There are increasing possible uses of devices, such as laser catheters, in surgery due to the growing number of different structural designs of laser catheters and their distal end regions. For instance, laser catheter tips are known which can, in particular, be employed in bypass surgery and which are especially distinguished by the fact that the cross section of the distal end of the laser catheter at which the light exists is completely composed of optical fibers. Such catheters are referred to, by way of illustration, as “full multifiber catheters”.
With the aid of the aforementioned type of catheter, techniques for laser-aided anastomosis (surgical joining of two hollow organs, such as, attaching an additional blood-carrying channel (bypass) to a bloodchannel artery whose flow cross section is narrowed by deposits) are known, which permit bypass surgery without interrupting the blood flow in the main artery. For instance, the ELANA (Excimer Laser Assisted Nonocclusive Anastomosis) operating technique, developed by neurosurgeon C. A. F. Tulleken and described in U.S. Pat. No. 5,964,750 and EP 0 750 476, deals with a surgical technique for creating an arteriotomy in which a catheter creates a geometrically exactly predefined hole in the wall of a vessel and at the same time ensures that separated remains of the vessel do not stay in the blood stream. U.S. Pat. No. 5,964,750 is incorporated herein by reference in its entirety.

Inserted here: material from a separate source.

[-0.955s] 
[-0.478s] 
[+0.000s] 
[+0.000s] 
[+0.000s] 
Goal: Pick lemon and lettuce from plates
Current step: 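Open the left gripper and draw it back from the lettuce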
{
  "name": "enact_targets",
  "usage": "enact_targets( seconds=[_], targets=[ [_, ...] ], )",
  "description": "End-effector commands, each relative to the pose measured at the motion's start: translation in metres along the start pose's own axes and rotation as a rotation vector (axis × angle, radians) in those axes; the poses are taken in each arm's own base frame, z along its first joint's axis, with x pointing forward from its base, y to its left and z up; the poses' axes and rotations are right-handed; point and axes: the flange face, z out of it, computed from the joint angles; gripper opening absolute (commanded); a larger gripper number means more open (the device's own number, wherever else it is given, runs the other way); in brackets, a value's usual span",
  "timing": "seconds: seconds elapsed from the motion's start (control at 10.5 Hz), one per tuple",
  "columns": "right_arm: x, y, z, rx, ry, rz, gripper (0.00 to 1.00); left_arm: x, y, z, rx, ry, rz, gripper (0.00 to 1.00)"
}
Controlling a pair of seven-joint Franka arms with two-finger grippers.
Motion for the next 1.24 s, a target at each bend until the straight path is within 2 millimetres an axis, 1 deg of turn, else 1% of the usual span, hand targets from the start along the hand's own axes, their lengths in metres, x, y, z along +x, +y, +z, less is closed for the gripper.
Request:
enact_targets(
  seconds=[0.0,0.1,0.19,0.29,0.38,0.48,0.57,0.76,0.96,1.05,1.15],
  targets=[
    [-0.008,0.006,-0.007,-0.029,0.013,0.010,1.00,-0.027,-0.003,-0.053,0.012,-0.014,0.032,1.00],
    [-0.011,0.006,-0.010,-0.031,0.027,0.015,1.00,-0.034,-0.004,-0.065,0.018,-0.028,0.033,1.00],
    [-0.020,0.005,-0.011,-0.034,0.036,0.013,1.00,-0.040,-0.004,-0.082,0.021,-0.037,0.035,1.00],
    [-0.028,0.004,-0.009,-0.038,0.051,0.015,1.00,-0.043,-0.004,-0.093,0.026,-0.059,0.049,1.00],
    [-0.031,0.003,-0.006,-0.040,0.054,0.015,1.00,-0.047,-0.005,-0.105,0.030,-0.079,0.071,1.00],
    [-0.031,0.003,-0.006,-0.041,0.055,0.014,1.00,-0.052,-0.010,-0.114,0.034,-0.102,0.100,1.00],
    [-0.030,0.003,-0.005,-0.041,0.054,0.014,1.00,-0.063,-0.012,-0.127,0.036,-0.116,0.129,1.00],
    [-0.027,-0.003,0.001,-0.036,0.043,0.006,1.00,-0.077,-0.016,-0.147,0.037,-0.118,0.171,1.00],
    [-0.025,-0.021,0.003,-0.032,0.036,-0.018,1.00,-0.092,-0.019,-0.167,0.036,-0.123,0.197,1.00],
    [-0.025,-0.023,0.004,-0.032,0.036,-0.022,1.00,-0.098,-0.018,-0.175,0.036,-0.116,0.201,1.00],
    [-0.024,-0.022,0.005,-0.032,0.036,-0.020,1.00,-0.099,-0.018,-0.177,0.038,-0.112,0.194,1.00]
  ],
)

First a bypass vessel is connected to the outer circumference of the vessel to be treated. Through this bypass vessel, a laser catheter tip, which is designed elastically at the distal end, is inserted and positioned within the bypass vessel, onto the outer wall of a pressurized intracorporal vessel to be treated. The catheter is provided with a perforated member disposed at its distal end, capable of transmitting vacuum suction which is created in the lumen. The catheter creates an opening in the pressurized intracorporal vessel by cutting along a closed line (generally a circle) and holding on to the vessel wall cut out by vacuum (or low pressure) suction. Through this opening, part of the blood flow can be diverted through the bypass vessel around the obstruction in the treated vessel.
In addition to the great advantage of being able to conduct bypass surgery without interrupting the pressurized intracorporal vessel, which is especially vital in bypass surgery in the brain, this surgical technique has several drawbacks. For example, as the vessel wall is under pressure and is put under additional tension by surgical suturing and by the vacuum suction within the catheter, the tension is such that as the vessel wall is being cut, the vessel wall can cause the cut-out piece of vessel wall to be pulled sideways. The resulting movement of the vessel wall can cause the cut to be ineffective, and thus the cut tissue remains attached. Additionally, the movement can also cause fluid (such as blood, or gases in other circumstances) to be drawn into the lumen, thereby increasing the pressure within the lumen and thus reducing the force with which the vessel wall is being held to the perforated member. Thus, in some of these cases, the cut is not complete and a piece of vessel wall (a “flap”) remains attached to the rest of the vessel wall and retained rather than adhering to the perforated member and being retrieved out of the body with the catheter.
Thus, it is desirable that a device for creating arteriotomies be designed to reduce the incidence of retained flaps.